## How to complete this task
Copy each line from the records below in which the word "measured" is found.

## Input records
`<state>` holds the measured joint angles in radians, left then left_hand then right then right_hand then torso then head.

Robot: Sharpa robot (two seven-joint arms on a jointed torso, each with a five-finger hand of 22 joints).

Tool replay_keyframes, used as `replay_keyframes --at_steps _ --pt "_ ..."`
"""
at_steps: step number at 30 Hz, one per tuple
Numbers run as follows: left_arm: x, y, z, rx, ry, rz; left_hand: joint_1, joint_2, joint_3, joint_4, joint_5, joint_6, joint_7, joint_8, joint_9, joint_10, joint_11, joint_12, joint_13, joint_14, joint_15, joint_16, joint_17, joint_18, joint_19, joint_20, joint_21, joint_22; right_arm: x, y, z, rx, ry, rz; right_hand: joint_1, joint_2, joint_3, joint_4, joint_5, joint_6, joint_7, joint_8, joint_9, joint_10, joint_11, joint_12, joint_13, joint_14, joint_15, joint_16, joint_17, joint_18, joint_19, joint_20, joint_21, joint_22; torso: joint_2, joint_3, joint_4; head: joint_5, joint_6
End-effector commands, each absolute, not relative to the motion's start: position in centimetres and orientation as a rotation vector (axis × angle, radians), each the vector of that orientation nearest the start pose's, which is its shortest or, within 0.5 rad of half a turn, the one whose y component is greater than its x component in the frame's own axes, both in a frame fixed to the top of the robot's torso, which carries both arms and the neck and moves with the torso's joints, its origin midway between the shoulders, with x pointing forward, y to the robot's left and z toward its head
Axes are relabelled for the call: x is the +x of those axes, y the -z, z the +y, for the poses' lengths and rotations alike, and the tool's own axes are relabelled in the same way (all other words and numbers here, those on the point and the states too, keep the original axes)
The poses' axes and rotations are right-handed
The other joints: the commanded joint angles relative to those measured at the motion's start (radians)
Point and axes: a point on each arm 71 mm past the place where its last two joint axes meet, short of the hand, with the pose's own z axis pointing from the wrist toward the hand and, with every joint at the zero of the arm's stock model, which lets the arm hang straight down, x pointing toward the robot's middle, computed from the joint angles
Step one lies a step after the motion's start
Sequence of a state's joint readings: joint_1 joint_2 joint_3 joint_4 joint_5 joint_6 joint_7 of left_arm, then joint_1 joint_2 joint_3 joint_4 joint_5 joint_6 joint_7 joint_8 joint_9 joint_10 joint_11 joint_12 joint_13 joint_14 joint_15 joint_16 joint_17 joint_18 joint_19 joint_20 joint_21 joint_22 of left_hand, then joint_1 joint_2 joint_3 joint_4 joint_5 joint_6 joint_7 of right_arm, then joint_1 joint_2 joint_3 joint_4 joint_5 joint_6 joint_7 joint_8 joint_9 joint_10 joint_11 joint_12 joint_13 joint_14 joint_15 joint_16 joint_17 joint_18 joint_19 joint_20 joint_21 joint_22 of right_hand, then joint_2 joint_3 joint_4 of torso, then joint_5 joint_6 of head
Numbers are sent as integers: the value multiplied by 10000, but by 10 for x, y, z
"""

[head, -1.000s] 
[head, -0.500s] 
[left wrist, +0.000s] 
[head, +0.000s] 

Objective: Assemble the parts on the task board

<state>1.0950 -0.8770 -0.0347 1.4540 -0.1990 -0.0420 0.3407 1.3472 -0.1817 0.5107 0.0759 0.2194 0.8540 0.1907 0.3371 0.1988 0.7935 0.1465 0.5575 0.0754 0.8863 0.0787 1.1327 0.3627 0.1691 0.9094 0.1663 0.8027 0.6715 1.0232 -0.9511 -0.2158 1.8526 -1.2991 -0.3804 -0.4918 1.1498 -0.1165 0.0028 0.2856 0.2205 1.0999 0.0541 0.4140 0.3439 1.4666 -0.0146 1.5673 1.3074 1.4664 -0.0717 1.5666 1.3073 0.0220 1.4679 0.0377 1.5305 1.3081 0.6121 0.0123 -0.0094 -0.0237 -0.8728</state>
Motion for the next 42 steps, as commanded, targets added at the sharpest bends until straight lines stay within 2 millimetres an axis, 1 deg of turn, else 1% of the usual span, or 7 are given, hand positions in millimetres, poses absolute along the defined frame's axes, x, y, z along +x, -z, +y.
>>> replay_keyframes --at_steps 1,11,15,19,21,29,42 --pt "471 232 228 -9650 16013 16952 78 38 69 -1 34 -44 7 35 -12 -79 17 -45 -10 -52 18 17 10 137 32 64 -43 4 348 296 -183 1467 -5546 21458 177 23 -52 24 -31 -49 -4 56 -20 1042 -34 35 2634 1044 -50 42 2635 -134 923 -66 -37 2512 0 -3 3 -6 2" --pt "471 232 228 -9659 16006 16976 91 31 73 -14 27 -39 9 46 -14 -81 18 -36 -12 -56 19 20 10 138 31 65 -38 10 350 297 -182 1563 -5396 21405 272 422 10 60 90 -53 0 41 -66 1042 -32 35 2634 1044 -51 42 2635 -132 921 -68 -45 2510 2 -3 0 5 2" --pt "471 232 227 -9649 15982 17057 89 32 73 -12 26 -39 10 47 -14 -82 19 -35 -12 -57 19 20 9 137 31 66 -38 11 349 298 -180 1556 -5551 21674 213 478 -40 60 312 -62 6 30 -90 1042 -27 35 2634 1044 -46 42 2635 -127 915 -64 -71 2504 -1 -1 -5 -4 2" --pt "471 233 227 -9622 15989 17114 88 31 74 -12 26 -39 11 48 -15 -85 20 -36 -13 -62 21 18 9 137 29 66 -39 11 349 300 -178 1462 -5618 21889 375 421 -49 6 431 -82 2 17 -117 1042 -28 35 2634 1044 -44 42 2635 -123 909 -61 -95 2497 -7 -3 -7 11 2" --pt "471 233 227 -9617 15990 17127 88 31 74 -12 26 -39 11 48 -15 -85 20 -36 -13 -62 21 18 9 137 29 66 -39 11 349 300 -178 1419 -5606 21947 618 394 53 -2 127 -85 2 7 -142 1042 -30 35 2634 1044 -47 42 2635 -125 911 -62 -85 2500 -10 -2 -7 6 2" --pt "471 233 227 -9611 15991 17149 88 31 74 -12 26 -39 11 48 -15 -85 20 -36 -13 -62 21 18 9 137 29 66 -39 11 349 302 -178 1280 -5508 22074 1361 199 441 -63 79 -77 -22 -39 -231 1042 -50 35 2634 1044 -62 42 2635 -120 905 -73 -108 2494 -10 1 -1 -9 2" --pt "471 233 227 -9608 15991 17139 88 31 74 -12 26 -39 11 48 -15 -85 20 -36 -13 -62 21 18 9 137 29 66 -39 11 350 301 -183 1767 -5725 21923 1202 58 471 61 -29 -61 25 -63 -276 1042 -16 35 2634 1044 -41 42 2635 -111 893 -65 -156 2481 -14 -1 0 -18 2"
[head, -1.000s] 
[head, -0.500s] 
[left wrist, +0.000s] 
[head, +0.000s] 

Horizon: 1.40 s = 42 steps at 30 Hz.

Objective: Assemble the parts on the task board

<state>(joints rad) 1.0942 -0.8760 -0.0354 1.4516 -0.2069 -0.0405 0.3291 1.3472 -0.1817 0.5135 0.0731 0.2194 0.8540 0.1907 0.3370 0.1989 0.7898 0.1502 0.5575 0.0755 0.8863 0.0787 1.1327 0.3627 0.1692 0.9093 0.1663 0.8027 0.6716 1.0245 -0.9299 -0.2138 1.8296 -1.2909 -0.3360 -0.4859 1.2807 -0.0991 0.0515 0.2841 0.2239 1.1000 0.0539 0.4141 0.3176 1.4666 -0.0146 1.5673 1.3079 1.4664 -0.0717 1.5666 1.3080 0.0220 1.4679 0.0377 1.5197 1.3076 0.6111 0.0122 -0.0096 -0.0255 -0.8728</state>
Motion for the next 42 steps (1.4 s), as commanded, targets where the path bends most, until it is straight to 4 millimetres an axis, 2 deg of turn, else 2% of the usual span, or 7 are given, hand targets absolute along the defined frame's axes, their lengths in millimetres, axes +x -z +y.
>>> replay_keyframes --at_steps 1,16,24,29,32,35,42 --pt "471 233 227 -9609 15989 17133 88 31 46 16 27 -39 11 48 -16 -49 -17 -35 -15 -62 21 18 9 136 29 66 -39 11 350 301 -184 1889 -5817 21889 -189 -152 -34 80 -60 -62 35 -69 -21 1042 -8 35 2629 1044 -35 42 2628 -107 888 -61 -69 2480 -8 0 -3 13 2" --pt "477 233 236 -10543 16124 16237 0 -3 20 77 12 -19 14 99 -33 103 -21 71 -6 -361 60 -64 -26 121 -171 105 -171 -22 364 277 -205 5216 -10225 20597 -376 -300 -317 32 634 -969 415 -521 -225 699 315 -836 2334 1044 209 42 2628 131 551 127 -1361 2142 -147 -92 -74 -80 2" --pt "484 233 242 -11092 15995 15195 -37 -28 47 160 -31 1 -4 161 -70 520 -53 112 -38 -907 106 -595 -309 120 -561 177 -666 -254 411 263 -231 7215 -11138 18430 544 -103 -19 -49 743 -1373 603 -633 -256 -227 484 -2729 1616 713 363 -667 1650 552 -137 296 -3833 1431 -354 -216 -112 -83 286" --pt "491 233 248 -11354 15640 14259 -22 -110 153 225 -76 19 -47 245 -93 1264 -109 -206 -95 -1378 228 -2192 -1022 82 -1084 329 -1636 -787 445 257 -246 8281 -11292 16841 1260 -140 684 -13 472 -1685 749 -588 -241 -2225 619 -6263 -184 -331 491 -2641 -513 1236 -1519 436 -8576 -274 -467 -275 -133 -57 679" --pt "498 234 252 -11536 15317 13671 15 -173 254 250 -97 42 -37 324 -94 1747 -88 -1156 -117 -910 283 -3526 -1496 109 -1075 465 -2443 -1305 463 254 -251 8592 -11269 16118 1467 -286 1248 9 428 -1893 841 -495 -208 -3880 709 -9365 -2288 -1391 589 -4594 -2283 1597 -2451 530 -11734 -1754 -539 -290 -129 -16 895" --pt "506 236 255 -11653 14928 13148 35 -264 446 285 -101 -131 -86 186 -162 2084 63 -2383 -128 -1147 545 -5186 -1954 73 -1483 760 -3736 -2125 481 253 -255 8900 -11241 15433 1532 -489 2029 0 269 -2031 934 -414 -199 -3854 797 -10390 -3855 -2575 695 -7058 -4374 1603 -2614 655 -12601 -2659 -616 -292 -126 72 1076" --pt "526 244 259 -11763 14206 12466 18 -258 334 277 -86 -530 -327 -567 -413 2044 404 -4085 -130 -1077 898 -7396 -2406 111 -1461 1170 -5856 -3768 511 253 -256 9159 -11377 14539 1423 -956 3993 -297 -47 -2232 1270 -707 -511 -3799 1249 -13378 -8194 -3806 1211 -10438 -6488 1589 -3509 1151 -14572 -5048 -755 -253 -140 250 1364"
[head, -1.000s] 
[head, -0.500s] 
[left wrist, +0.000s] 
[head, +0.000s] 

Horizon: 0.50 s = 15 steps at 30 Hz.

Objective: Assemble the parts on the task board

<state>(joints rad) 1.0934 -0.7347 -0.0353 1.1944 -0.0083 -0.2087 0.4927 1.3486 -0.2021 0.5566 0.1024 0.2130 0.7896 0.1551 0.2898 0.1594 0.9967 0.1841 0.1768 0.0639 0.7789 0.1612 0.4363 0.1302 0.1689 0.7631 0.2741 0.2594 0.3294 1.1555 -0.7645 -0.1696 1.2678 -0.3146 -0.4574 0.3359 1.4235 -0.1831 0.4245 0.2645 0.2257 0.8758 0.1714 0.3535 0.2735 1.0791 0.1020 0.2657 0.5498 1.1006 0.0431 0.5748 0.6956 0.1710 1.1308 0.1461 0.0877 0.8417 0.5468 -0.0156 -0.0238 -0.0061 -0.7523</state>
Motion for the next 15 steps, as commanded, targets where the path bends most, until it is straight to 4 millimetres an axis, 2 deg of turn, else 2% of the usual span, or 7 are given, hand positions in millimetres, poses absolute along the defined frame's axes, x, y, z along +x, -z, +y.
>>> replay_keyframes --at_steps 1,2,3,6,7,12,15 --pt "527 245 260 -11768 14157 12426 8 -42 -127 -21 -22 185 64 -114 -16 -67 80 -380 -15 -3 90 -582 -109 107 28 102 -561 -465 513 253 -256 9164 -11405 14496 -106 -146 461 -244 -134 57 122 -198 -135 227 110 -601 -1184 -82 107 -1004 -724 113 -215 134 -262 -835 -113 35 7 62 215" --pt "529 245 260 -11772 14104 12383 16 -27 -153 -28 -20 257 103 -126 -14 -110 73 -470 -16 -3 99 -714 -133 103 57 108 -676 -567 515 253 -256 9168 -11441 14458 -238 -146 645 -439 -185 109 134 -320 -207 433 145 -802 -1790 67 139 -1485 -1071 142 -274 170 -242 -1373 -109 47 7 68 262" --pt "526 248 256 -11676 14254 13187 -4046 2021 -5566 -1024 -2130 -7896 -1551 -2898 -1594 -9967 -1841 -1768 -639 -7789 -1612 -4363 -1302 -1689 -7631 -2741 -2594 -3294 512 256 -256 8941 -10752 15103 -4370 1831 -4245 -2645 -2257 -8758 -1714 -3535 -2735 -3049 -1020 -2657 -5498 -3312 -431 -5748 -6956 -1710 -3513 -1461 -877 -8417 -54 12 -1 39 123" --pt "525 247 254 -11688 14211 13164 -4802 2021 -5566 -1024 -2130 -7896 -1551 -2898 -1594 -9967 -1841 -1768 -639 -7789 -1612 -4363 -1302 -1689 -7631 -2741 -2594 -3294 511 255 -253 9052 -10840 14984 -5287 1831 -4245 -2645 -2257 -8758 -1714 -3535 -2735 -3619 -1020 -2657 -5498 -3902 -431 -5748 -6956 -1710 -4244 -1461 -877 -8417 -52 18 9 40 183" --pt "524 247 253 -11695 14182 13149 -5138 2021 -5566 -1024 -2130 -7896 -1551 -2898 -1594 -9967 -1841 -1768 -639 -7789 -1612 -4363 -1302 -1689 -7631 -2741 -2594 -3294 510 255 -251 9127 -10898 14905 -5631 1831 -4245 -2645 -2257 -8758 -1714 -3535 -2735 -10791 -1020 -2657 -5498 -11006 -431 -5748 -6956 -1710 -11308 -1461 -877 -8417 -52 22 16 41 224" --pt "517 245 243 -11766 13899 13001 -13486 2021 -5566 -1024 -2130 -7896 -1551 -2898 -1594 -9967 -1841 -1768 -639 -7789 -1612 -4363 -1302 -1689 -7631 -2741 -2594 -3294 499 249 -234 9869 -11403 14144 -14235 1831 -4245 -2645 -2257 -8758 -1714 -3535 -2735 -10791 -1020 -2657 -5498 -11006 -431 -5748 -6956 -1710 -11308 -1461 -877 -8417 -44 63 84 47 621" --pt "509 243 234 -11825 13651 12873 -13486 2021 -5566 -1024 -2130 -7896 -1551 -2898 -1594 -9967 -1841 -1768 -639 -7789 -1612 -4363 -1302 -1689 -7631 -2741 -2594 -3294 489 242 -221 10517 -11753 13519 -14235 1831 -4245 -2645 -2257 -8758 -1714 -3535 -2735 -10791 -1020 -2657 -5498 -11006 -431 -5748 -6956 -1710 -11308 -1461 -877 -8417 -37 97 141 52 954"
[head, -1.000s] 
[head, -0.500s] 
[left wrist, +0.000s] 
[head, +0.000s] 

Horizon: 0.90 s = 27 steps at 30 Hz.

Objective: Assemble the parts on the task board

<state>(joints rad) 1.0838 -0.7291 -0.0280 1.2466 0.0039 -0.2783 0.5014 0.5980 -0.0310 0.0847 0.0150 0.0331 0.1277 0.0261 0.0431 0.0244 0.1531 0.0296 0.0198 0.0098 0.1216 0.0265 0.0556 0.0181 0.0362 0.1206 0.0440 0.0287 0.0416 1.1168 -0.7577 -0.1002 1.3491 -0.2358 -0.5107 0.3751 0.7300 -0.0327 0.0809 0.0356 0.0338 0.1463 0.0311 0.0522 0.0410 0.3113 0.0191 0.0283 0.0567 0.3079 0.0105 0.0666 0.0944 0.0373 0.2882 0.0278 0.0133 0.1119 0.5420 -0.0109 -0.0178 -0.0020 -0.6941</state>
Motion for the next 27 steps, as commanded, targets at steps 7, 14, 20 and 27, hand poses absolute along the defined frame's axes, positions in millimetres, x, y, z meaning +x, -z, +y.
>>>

## Exercise answer
`<state>` holds the measured joint angles in radians, left then left_hand then right then right_hand then torso then head.
The other joints: the commanded joint angles relative to those measured at the motion's start (radians)

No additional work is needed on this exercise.